* Exercise objective: Nothing in the data may be altered; copy it all exactly.

* Supplied material:
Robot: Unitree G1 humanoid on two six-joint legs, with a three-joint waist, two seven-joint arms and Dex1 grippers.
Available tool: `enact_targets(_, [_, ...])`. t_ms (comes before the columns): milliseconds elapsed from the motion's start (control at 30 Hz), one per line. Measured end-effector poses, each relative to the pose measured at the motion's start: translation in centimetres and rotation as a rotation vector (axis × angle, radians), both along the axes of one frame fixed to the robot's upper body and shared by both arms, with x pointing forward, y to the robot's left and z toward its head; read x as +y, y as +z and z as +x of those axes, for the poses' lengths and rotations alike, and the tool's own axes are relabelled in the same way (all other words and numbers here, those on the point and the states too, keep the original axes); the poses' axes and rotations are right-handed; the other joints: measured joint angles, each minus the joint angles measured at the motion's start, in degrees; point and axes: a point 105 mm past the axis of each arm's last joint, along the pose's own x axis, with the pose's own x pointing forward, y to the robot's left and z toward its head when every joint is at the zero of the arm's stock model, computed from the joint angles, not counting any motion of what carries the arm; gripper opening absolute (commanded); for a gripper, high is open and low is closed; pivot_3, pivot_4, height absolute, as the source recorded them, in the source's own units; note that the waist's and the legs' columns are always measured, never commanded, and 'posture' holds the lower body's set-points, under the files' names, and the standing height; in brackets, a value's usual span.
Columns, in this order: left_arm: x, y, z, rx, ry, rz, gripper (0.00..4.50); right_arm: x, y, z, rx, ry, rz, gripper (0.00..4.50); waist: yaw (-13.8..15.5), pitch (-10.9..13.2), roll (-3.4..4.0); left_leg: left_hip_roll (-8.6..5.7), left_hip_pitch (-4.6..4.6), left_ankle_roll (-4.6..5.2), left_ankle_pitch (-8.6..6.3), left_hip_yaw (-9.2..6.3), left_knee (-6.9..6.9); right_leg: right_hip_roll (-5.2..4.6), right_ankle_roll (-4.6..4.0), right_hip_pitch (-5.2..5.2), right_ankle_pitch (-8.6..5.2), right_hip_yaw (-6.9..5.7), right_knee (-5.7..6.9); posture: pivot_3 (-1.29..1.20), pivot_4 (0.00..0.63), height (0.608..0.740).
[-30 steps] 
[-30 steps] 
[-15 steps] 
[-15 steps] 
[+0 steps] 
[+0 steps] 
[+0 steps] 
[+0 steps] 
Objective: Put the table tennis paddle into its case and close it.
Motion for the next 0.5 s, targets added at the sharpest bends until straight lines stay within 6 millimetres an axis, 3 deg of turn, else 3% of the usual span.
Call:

* Answer for this exercise:
Robot: Unitree G1 humanoid on two six-joint legs, with a three-joint waist, two seven-joint arms and Dex1 grippers.
Available tool: `enact_targets(_, [_, ...])`. t_ms (comes before the columns): milliseconds elapsed from the motion's start (control at 30 Hz), one per line. Measured end-effector poses, each relative to the pose measured at the motion's start: translation in centimetres and rotation as a rotation vector (axis × angle, radians), both along the axes of one frame fixed to the robot's upper body and shared by both arms, with x pointing forward, y to the robot's left and z toward its head; read x as +y, y as +z and z as +x of those axes, for the poses' lengths and rotations alike, and the tool's own axes are relabelled in the same way (all other words and numbers here, those on the point and the states too, keep the original axes); the poses' axes and rotations are right-handed; the other joints: measured joint angles, each minus the joint angles measured at the motion's start, in degrees; point and axes: a point 105 mm past the axis of each arm's last joint, along the pose's own x axis, with the pose's own x pointing forward, y to the robot's left and z toward its head when every joint is at the zero of the arm's stock model, computed from the joint angles, not counting any motion of what carries the arm; gripper opening absolute (commanded); for a gripper, high is open and low is closed; pivot_3, pivot_4, height absolute, as the source recorded them, in the source's own units; note that the waist's and the legs' columns are always measured, never commanded, and 'posture' holds the lower body's set-points, under the files' names, and the standing height; in brackets, a value's usual span.
Columns, in this order: left_arm: x, y, z, rx, ry, rz, gripper (0.00..4.50); right_arm: x, y, z, rx, ry, rz, gripper (0.00..4.50); waist: yaw (-13.8..15.5), pitch (-10.9..13.2), roll (-3.4..4.0); left_leg: left_hip_roll (-8.6..5.7), left_hip_pitch (-4.6..4.6), left_ankle_roll (-4.6..5.2), left_ankle_pitch (-8.6..6.3), left_hip_yaw (-9.2..6.3), left_knee (-6.9..6.9); right_leg: right_hip_roll (-5.2..4.6), right_ankle_roll (-4.6..4.0), right_hip_pitch (-5.2..5.2), right_ankle_pitch (-8.6..5.2), right_hip_yaw (-6.9..5.7), right_knee (-5.7..6.9); posture: pivot_3 (-1.29..1.20), pivot_4 (0.00..0.63), height (0.608..0.740).
[-30 steps] 
[-30 steps] 
[-15 steps] 
[-15 steps] 
[+0 steps] 
[+0 steps] 
[+0 steps] 
[+0 steps] 
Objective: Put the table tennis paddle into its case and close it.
Motion for the next 0.5 s, targets added at the sharpest bends until straight lines stay within 6 millimetres an axis, 3 deg of turn, else 3% of the usual span.
Call:

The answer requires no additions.